This All Bores Itself Out
Boredom is in the air.
It might not seem like it, but everyone appears to be getting bored. By the narrative of consumer capitalism, this shouldn’t make sense. We have every type of entertainment we’d ever need and, not just that, but these entertainments are ever-growing. The very logic of the current system is such that if something entertains us, then more of it will be made. It doesn’t matter if the TV show had a clear-cut ending, the recipe is perfected, or the UI is useful—if something amuses us, we’ll get more of it.
It is precisely this saturation point that is boring us. We’re not bored because there’s nothing to do, we’re bored because there’s too much to do. In The Twilight Zone episode A Nice Place to Visit, a man called Rocky dies and awakes in what he believes is heaven, complete with a casino where he wins every bet, beautiful girls who come to his beck and call, and a world where every single whim is instantly satisfied. This reality of zero challenge, it turns out, isn’t heaven, but is in fact hell.
We’re in a hell of our own creation, the primary driver of which is the cultural form of aggrandizement. The entire purpose of everything we do in the modern West is addition. We want more knowledge, more fun, more ideas, and more entertainment. We just want to keep going, without ever questioning the very purpose of our movement. In time, the purpose of modern movement altogether has become no longer to experience, enjoy, or engage, but to move and grow for its own sake. Eventually, like a child left alone with the ice cream tub, you get sick from the lack of limits. Not so much ‘Too much of a good thing’, but just too much. I am not, however, a pessimist about this.
As we push past this saturation point (because we know of no other language than aggrandizement for our meaning), the cracks are starting to show.
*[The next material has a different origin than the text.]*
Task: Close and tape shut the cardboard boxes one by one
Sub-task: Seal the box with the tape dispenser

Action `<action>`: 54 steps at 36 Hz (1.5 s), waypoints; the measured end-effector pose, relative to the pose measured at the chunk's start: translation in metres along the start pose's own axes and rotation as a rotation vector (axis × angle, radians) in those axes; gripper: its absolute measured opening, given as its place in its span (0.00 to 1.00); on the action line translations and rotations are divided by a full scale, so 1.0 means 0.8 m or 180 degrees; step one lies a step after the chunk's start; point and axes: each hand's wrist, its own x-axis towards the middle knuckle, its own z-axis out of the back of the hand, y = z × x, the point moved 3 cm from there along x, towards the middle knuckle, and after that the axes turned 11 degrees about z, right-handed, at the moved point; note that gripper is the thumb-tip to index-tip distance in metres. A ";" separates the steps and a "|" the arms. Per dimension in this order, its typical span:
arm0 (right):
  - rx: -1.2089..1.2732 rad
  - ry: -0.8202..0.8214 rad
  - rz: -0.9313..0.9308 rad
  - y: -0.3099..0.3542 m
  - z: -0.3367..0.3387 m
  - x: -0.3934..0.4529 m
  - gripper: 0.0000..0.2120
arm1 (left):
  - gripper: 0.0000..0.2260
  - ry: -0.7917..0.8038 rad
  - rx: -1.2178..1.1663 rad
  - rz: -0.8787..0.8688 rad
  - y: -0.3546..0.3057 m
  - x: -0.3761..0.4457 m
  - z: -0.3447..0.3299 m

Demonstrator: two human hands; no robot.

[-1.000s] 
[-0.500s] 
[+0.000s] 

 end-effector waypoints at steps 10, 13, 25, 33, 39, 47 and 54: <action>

More and more people are not actively reducing screen-time via mechanical means, but genuinely feeling somewhat sick and bored of the usage in itself. As quality transforms into content which in turn transforms into filler, the noticed boredom becomes an act wherein we realize, with a stark immediacy, that all of this is just helping us pass time. We’re bored because the end result of capitalism has been, and ever will be, simply to keep us infantilized and entertained until we die.
Even the process of developing and applying artificial constraints to these entertainments (speed eating, is a good example) is burning out, and we’re left coldly staring at a lost passage of time. Like the meditation technique wherein one mentally states ‘Okay, next.’ after each single thought, capitalism too is just short-circuiting, and is finding itself in a panic of limited forms as to the development of the next entertainment. There’s only so many times the superhero can blow up the bad guy, so many gimmicky accessories, and so many times you can deep fry the chips, until eventually people begin not only to say they’ve seen this one before, but, more importantly, refuse to undertake the entertainment altogether because they already know the end.
Let me guess, the good guy wins? Alright, I’ll be outside with the birds.
The artificial lacks will undo themselves.
What comes after the orgy? Well, as Baudrillard says, A thing which has lost its idea is like a man who has lost his shadow, and it must either fall under the sway of madness or perish.1, and so I feel both of these stages are to collectively, culturally arrive rather soon. Firstly, we shall go quite mad. When all these entertainments no longer entertain us, the contradiction will crack many minds wide open, pushing us toward a relatively immediate future of openly Sadean tastes and hobbies, a final burnout, if you will. And then, like the end of the manic episode, comes the crying, the clearing up, and the apologizing.
In short, one final orgasmic, mad, blowout before the (already) evidently oncoming rise of bureaucratic Fascism.
We just really ain't that good at handling freedom.